> Try it:
For each line below that contains the word "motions", make a copy.

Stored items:
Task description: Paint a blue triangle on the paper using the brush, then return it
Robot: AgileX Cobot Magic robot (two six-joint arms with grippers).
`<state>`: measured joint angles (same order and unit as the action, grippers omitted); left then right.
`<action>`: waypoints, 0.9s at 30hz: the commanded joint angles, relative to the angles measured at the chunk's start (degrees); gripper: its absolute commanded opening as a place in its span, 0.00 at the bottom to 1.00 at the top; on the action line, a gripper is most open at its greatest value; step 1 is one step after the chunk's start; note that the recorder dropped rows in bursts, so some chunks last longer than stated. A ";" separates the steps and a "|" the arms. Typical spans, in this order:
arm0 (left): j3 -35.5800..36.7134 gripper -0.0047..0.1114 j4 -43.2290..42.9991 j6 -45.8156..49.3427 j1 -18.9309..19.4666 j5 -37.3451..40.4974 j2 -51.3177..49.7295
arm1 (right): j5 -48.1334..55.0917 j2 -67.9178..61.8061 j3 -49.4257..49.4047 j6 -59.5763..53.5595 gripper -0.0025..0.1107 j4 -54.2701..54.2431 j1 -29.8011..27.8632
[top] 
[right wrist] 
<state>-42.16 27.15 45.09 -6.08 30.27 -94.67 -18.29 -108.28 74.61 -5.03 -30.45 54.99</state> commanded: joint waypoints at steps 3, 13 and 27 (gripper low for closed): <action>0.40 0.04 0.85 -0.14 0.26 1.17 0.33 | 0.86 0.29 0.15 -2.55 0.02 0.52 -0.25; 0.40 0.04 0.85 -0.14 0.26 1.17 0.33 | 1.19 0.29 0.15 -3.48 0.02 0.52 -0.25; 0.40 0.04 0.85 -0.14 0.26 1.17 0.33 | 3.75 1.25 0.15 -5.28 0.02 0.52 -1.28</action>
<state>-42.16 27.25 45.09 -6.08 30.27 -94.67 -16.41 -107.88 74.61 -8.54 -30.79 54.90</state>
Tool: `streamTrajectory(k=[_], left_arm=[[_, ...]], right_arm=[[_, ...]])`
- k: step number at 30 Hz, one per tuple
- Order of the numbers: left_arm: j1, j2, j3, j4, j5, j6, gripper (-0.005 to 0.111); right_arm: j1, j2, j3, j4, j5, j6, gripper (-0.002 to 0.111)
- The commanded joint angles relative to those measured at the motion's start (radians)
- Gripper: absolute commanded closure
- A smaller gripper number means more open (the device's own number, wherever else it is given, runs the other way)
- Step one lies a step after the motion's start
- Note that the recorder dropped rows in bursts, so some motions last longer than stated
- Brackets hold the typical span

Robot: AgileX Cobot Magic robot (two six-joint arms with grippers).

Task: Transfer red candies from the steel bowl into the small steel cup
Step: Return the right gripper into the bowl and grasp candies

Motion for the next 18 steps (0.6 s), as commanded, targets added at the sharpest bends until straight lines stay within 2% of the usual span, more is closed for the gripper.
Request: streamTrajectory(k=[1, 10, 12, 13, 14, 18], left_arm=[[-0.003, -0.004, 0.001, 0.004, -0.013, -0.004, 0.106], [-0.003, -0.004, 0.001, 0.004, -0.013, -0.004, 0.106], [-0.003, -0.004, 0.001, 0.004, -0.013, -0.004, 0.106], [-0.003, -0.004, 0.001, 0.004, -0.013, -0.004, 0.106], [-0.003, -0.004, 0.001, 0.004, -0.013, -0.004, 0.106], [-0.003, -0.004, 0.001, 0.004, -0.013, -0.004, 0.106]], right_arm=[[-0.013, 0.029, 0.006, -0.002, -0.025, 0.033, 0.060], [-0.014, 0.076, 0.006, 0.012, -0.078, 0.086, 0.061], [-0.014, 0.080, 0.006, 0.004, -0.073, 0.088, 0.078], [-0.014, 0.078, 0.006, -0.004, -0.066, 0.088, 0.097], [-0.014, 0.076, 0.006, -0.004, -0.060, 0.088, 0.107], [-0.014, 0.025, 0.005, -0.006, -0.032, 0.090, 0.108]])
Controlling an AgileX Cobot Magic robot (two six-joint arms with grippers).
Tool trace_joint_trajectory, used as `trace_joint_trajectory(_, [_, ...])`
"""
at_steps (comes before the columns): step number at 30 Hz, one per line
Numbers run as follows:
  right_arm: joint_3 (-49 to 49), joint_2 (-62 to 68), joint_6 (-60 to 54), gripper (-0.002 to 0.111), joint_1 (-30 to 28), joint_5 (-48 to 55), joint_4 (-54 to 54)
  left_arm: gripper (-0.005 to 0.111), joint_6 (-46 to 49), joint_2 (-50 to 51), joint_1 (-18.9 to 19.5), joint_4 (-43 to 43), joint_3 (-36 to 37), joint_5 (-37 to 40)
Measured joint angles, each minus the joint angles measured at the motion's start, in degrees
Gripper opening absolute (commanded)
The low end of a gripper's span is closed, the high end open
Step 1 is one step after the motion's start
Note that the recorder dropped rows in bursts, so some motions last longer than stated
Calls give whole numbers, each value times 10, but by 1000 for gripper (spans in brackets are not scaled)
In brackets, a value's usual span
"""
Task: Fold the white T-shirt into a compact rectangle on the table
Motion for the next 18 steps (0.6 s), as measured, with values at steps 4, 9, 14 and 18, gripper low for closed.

> Solution to this exercise:
- Note that the recorder dropped rows in bursts, so some motions last longer than stated
Note that the recorder dropped rows in bursts, so some motions last longer than stated

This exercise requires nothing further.